> [Exercise description]:
Below are records; how many of their lines hold the string "white"? Reply with nothing but the number.

►

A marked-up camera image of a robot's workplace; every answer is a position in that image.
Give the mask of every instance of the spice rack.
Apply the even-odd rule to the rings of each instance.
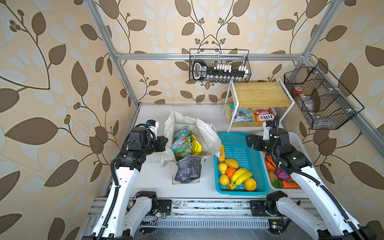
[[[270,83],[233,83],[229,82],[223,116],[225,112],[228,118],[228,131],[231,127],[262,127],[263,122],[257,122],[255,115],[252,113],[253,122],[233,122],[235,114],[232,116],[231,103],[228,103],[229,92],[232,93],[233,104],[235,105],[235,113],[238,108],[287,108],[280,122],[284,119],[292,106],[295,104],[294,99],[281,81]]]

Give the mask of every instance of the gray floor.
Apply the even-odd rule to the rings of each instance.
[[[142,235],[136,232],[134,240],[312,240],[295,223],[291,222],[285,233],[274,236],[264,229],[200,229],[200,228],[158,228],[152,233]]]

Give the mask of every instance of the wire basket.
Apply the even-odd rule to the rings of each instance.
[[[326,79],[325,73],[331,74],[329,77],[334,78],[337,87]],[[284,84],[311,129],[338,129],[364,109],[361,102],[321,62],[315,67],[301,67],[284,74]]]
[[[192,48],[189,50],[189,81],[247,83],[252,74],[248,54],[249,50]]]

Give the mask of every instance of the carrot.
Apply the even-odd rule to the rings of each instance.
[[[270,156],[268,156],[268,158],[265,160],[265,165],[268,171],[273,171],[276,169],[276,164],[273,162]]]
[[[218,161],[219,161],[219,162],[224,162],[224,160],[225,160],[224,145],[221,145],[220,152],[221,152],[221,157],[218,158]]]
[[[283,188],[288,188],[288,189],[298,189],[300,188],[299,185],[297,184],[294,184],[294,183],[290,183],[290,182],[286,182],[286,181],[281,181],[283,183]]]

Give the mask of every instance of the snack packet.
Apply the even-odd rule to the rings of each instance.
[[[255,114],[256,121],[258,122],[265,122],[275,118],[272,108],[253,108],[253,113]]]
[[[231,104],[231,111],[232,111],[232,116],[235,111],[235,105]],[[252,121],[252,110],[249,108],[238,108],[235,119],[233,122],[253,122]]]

◄
►

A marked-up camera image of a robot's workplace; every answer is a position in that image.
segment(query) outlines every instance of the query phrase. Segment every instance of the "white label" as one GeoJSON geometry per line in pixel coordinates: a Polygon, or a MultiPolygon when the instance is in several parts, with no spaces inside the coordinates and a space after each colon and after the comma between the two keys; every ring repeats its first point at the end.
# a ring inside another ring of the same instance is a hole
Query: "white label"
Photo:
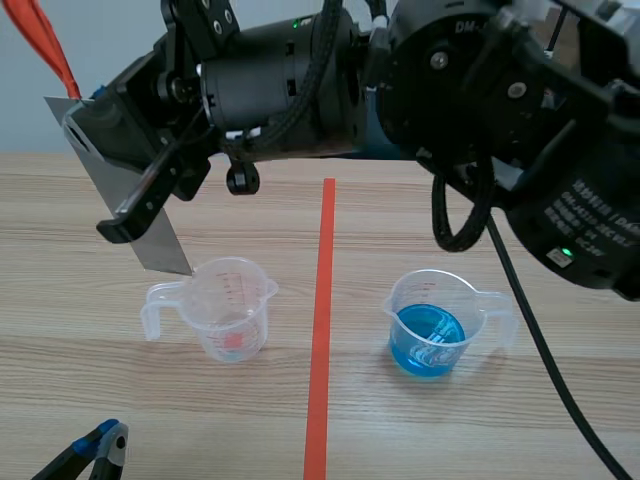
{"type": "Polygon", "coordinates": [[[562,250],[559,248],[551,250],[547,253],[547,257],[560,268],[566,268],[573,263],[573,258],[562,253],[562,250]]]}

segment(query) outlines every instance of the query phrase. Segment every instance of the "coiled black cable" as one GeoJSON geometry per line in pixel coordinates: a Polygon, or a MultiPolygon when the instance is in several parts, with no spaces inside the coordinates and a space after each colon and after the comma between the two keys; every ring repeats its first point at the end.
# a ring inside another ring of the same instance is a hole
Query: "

◄

> [Exercise response]:
2